Similarly for Dear Data, the now-famous postcard project by Giorgia Lupi and Stefanie Posavec, the data collected by the two designers served a dual, reflective role. In picking the topics, they controlled what they wished to explore, and even then, the outcomes often surprised them. In various interviews, both Lupi and Posavec mention how the collection and visualisation of this data had an interesting therapeutic effect. 

“Spending time with your data is spending time with yourself.”

giorgia lupi

Both of the above examples make use of data that was actively collected by the creator. What about data that is passively collected, like in the cases of Spotify, Duolingo, Strava, and others (especially Google)? Unfortunately, the first step would be for us to have access to the raw data ourselves, rather than through cute, superficial year-end aggregations. But after that, it’s a blank canvas. How else might we make use of this data? I suppose it all depends on individual interests, as well as technical skills, which are not sufficiently common. 

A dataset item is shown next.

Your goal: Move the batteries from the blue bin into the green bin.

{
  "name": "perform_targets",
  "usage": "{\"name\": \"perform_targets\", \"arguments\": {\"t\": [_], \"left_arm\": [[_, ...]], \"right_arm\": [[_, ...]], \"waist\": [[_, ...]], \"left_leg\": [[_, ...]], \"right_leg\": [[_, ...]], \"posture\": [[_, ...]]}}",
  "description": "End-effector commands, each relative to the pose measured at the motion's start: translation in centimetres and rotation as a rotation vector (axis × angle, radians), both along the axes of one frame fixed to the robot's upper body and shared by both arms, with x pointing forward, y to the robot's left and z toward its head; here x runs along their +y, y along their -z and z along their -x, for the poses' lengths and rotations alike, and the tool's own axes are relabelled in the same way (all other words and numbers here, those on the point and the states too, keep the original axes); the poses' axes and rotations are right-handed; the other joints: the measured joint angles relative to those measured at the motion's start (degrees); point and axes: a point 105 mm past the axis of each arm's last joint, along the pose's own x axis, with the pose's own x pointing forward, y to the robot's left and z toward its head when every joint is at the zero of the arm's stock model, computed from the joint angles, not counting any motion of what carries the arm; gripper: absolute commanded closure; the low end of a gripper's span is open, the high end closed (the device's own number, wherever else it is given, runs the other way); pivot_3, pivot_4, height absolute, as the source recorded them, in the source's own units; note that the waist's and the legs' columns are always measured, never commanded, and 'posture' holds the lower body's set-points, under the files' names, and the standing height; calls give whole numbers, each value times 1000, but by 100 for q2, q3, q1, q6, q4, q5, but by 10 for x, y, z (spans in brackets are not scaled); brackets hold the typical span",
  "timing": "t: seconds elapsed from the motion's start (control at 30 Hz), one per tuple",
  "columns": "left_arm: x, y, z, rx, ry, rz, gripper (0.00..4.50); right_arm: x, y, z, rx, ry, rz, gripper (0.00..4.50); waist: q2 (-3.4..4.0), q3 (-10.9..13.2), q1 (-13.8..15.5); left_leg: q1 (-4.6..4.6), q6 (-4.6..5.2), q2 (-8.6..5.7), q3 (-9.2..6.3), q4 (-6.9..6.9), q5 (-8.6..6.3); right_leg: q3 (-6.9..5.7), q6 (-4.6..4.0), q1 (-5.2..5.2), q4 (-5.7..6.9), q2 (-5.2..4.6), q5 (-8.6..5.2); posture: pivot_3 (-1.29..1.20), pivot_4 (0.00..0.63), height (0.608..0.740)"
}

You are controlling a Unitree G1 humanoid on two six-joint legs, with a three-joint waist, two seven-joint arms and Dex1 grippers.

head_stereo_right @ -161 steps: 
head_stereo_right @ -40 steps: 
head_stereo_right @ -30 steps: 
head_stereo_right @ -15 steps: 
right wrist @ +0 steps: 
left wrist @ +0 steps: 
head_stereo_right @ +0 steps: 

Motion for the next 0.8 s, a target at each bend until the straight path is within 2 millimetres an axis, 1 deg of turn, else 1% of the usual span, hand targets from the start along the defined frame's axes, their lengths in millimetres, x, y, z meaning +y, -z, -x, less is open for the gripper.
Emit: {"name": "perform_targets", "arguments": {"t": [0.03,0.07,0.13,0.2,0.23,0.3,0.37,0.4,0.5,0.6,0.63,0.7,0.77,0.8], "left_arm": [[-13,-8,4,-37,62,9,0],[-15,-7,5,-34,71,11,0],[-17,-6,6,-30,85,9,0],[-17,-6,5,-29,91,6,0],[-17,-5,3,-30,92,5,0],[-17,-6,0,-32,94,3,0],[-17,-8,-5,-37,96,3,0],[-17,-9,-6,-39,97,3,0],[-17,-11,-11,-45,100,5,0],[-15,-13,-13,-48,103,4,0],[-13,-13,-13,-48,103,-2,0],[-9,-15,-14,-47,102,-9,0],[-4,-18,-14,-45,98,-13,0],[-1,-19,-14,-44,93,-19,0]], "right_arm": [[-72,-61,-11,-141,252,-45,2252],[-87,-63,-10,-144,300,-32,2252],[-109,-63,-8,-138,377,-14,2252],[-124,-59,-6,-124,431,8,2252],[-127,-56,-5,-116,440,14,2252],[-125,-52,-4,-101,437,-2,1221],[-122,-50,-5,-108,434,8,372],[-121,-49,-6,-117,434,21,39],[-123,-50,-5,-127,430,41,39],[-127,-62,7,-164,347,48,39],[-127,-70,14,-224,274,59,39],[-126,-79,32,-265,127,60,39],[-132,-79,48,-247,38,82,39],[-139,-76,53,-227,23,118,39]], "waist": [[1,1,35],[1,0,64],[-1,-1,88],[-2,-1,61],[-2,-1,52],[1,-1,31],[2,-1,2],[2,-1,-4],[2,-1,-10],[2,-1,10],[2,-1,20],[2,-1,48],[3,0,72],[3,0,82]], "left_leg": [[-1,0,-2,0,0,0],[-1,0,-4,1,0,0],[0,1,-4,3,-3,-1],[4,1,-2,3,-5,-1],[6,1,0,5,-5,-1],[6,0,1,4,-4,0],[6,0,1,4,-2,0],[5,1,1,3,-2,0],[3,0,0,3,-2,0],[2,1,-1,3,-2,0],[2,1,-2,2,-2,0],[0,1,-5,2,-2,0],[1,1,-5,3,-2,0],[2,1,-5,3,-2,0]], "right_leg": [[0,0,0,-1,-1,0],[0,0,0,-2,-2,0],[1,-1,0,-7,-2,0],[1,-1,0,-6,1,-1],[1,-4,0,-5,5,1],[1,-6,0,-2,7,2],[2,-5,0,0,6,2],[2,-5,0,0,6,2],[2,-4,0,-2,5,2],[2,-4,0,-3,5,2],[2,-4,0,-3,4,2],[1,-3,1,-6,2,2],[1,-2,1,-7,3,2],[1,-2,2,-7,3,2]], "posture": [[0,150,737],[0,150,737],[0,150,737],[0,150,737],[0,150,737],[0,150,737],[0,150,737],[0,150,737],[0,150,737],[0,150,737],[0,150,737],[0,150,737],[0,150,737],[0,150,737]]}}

Being fresh into 2022, still in the dawn of the new year, quietly contemplating my goals and resolutions, I thought back to these reports and reflected on the portrait they painted. Is it me? A bike-riding, French-practising, Indie-Soul listener? This is definitely not the whole picture–the online version of me is a manufactured dual-personality aware that my every click and play further shapes this persona (which is why I don’t share my Spotify password with *anyone*). But what I click on and listen to, and am comfortable being seen on Wrapped listening to, is not the whole story. What is the data missing, or what is it really showing? And can I fill in those gaps this year, creatively and confidently, for myself? 

Although the reports I receive at the end of the year show little slices of what I did and what my accumulative interests were, I feel quite left out of the process of their creation. For the digital companies mentioned above, and others, this may be just the beginning of an ongoing conversation between them and their users that is conducted in the language of data visualisation. I can imagine that in the coming years the demand on the part of the consumer for data transparency and a more egalitarian application of personal data will continue to grow, and visualisations such as those of the year-end reports can serve as one tool. What shape will this take? Or what shape would we like it to take? In order to know what I want, to have agency, I feel I have to pay a little more attention to what I am getting in the first place. Otherwise another year will pass and I’ll still be just a French-practising, bike-riding, Indie-Soul listener, which is a convenient, marketable, oversimplification of myself I do not want to become IRL. 


This year I am going to try to create my own annual report using some of the data collected by my apps, but mostly using data I collect myself, inspired by the apps. This is an experimental exercise in stretching the limits of my marketable persona. Perhaps I will discover some flaws in there to reflect on. Perhaps I will find a neat combination in my datasets that becomes greater than the sum of its parts, for example, my location data + my language data, or my music listening + my spending data. I am not sure what I will find, as I do not know what I want, but I feel in my bones that the first step in finding out is to play around with the data I can get my hands on. 

I have selected sustainability as my overarching theme. Like many others, climate change is on my mind, so this year I will track my ability to live sustainably as seen through my non-essential purchasing habits (everything but food). I will track, record, and use any passive data source (like apps, ads, public records) to paint a picture for myself of my consumption habits for 2022. Still vague, I know, but let’s play!

Anda is a designer on the go. She has lived and worked in North America, South Asia and now Europe. This transience is central to her work and her take on the world around her. She is currently completing an MA in Information Design at the Design Academy in Eindhoven, the Netherlands.